About this exercise: As you print the data below, keep every line exactly as it is and leave the images behind.

Given data:
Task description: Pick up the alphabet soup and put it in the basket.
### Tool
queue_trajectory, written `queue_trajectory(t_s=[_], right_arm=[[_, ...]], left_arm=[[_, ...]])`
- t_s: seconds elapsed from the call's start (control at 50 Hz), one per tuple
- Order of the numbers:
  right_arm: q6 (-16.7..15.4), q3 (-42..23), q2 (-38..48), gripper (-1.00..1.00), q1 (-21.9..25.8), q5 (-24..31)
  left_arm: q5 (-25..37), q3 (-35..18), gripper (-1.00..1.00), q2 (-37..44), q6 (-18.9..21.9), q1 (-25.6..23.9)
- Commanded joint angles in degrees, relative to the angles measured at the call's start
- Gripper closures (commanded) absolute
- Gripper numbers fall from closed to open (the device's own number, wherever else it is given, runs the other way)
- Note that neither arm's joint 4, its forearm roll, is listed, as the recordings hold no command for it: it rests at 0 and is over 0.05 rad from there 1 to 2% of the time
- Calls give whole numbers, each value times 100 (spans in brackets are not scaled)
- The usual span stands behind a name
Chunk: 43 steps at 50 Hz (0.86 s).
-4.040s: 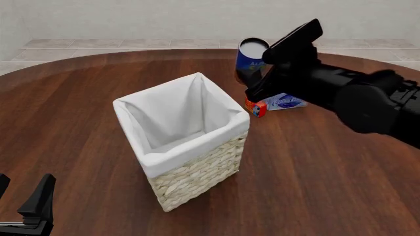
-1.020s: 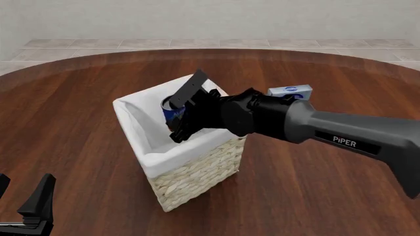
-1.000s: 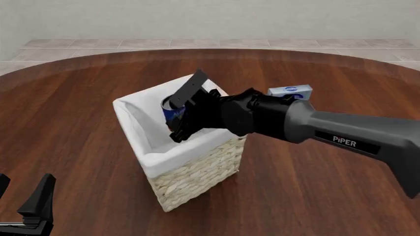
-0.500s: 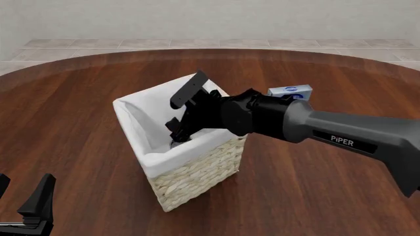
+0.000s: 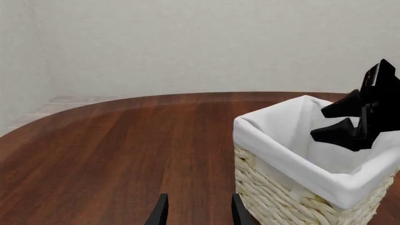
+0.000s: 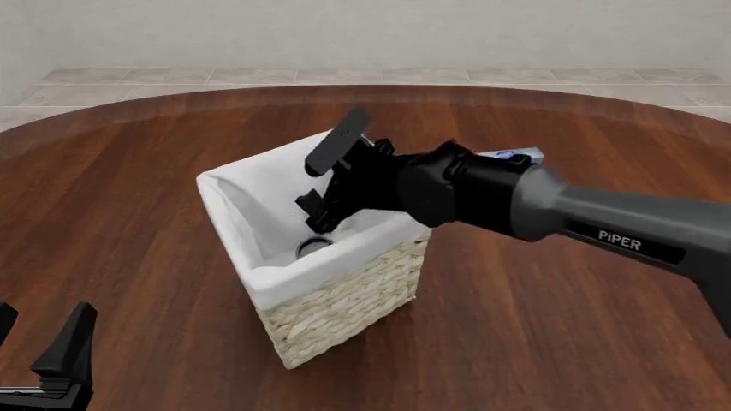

Response for this exercise:
Task description: Pick up the alphabet soup and put it in the basket.
### Tool
queue_trajectory, written `queue_trajectory(t_s=[_], right_arm=[[_, ...]], left_arm=[[_, ...]])`
- t_s: seconds elapsed from the call's start (control at 50 Hz), one per tuple
- Order of the numbers:
  right_arm: q6 (-16.7..15.4), q3 (-42..23), q2 (-38..48), gripper (-1.00..1.00), q1 (-21.9..25.8), q5 (-24..31)
  left_arm: q5 (-25..37), q3 (-35..18), gripper (-1.00..1.00), q2 (-37..44), q6 (-18.9..21.9), q1 (-25.6..23.9)
- Commanded joint angles in degrees, relative to the angles measured at the call's start
- Gripper closures (commanded) absolute
- Gripper numbers fall from closed to open (the device's own number, wherever else it is given, runs the other way)
- Note that neither arm's joint 4, its forearm roll, is listed, as the recordings hold no command for it: it rests at 0 and is over 0.05 rad from there 1 to 2% of the time
- Calls give whole numbers, each value times 100 (spans in brackets are not scaled)
- The usual span stands behind a name
Chunk: 43 steps at 50 Hz (0.86 s).
-4.040s: 
-1.020s: 
-1.000s: 
-0.500s: 
+0.000s: 
+0.000s: 

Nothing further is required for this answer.